Riwayat imunisasi pasien sudah lengkap sesuai jadwal. Riwayat makan
dan minum pasien baik. Riwayat perkembangan pasien baik.
II. Obyektif
Dilakukan pada tanggal 27 Januari 2019.
Keadaan Umum
GCS : E4M6V5
Keadaan Umum : Tampak sakit sedang
Kesadaran : Compos mentis
Antropometri
Berat badan : 7,9 kg
Tinggi badan : - cm
Tanda Vital
Tekanan Darah : -
Nadi : 105kali/menit, reguler
Respirasi : 24 kali/menit
Suhu : 37oC
Status Generalis
Kepala : Normocephal, rambut berwarna hitam, dan tidak mudah dicabut,
UUB sudah menutup
Mata : Pupil bulat isokor diameter 3mm/3mm, conjungtiva tidak
anemis, sklera tidak ikterik, refleks cahaya langsung (+/+)
Hidung : Bentuk normal, deviasi septum (-), sekret (-/-), pernapasan
cuping hidung (-)
Telinga : Membran timpani intak (+), serumen (+/+), sekret (-/-)

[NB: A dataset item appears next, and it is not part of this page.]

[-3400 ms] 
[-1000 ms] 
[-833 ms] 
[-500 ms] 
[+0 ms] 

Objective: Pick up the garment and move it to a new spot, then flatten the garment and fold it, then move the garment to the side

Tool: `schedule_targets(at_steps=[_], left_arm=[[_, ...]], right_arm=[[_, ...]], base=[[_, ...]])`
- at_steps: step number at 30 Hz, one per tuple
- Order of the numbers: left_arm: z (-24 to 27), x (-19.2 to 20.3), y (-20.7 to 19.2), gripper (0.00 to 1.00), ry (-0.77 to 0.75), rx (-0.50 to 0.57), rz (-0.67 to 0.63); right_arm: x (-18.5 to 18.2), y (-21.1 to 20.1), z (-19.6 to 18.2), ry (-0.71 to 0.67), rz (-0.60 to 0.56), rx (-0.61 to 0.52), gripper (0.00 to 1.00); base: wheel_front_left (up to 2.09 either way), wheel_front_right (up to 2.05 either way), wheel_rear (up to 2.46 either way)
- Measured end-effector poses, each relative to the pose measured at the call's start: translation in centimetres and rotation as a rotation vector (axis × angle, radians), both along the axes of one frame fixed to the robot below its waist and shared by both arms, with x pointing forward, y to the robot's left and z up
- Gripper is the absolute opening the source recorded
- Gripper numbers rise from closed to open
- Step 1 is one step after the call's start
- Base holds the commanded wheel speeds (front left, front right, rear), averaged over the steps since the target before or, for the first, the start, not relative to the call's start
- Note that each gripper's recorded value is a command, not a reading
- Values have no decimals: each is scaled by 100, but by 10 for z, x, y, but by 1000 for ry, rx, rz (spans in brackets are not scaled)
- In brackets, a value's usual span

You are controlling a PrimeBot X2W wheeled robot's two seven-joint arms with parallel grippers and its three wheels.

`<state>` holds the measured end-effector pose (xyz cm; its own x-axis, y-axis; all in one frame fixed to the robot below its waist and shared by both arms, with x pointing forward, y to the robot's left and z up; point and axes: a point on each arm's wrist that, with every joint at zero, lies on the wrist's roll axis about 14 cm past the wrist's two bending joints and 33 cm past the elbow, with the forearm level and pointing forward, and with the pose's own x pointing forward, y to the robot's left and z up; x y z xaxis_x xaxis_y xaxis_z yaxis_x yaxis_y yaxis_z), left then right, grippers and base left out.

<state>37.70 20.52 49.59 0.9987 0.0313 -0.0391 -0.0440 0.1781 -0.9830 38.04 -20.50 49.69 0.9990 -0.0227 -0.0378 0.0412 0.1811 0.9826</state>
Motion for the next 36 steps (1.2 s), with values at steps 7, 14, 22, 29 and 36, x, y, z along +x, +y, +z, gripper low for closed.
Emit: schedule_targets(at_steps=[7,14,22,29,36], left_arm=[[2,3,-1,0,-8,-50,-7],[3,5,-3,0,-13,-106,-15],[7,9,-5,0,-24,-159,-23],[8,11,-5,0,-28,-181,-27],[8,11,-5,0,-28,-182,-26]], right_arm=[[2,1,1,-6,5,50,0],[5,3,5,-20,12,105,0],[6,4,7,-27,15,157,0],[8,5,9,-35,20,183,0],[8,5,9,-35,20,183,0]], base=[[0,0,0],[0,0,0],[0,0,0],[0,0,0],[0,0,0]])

Mulut : Mukosa mulut basah, lidah dalam batas normal, tidak sianosis,
tonsil T1-T1 tidak hiperemis, faring tidak hiperemis
Leher : tidak terdapat pembesaran kelenjar getah bening
Thorax :
Jantung
Inspeksi : Iktus cordis tidak terlihat
Palpasi : Iktus cordis tidak teraba
Perkusi :Batas pinggang jantung : ICS II linea parasternal sinistra
Batas kanan jantung : ICS III linea parasternal dextra
Batas kiri jantung : ICS V linea midclavicula sinistra
Auskultasi : Bunyi jantung I-II regular, murmur (-), gallop (-)
Paru
Inspeksi : Simetris dalam keadaan statis dan dinamis, jejas (-)
Palpasi : Fremitus taktil dan vokal kanan dan kiri sama
Perkusi :sonor seluruh lapang paru
Auskultasi : Suara nafas vesikuler, rhonki (-/-), wheezing (-/-)
Abdomen
Inspeksi:Tampak datar, retraksi epigastrium (-)
Auskultasi :Bising usus (+) normal
Palpasi :Lembut, soepel,turgor normal, tidak ada pembesaran lien dan
hepar, nyeri tekan di epigastrium (-)
Ekstremitas
Superior : Akral hangat, sianosis -/-, edema -/-
Inferior : Akral hangat, sianosis -/-, edema -/-
Status Neurologi
Hasil laboratorium
27-02-2019 29-02-2019
Hb 11,5 11,6
Leukosit 16,500 4000
Hematokrit 35 35
III. Assessment
Pemeriksaan pada kejang demam kompleks adalah berupa
pemeriksaan laboratorium untuk mengevaluasi sumber infeksi penyebab
demam, atau keadaan lain misalnya gastroenteritis dehidrasi disertai
demam. Pemeriksaan laboratorium yang dapat dikerjakan misalnya darah
perifer, elektrolit dan gula darah. Selain itu dapat juga dilakukan
pemeriksaan cairan serebrospinal yang dilakukan untuk menegakkan atau
menyingkirkan kemungkinan meningitis. Pada bayi kecil seringkali sulit
untuk menegakkan atau menyingkirkan diagnosis meningitis karena
manifestasi klinisnya tidak jelas. Oleh karena itu pungsi lumbal sangat
dianjurkan pada bayi kurang dari 12 bulan, bayi antara 12-18 bulan
dianjurkan, bayi > 19 bulan tidak rutin. Bila yakin bukan meningitis secara
klinis tidak perlu dilakukan pungsi lumbal.Pemeriksaan lain seperti
elektroensefalografi (EEG) tidak dapat memprediksi berulangnya kejang
atau memperkirakan kemungkinan kejadian epilepsi pada pasien kejang
demam. Oleh karenanya tidak direkomendasikan. Pemeriksaan EEG masih
dapat dilakukan pada keadaan kejang demam tidak khas misalnya kejang
demam kompleks pada anak usia lebih dari 6 tahun atau kejang demam
fokal.Foto X- ray kepala dan pencitraan seperti computed tomography scan
(CT-scan) atau magnetic resonance imaging (MRI) juga jarang sekali
dikerjakan, tidak rutin dan hanya atas indikasi seperti ; kelainan neurologik
fokal yang menetap (hemiparesis), paresis nervus VI, papil edema.
Pada pasien ini sudah dilakukan pemeriksaan Laboratorium, ada
menunjukan tanda-tanda infeksi dengan hasil leukosit yang meningkat, Oleh
karena itu perlu pemeriksaan lebih lanjut lagi. Namun diagnosis kejang
demam kompleks dapat didukung oleh anamnesis dan keadaan klinis pada
pasien.
Penatalaksanaan pasien tersebut sudah sesuai dengan indikasi
penyakitnya, baik penanganan dan terapi pada kejang demam kompleks.
Prognosa pasien secara umum ad bonam.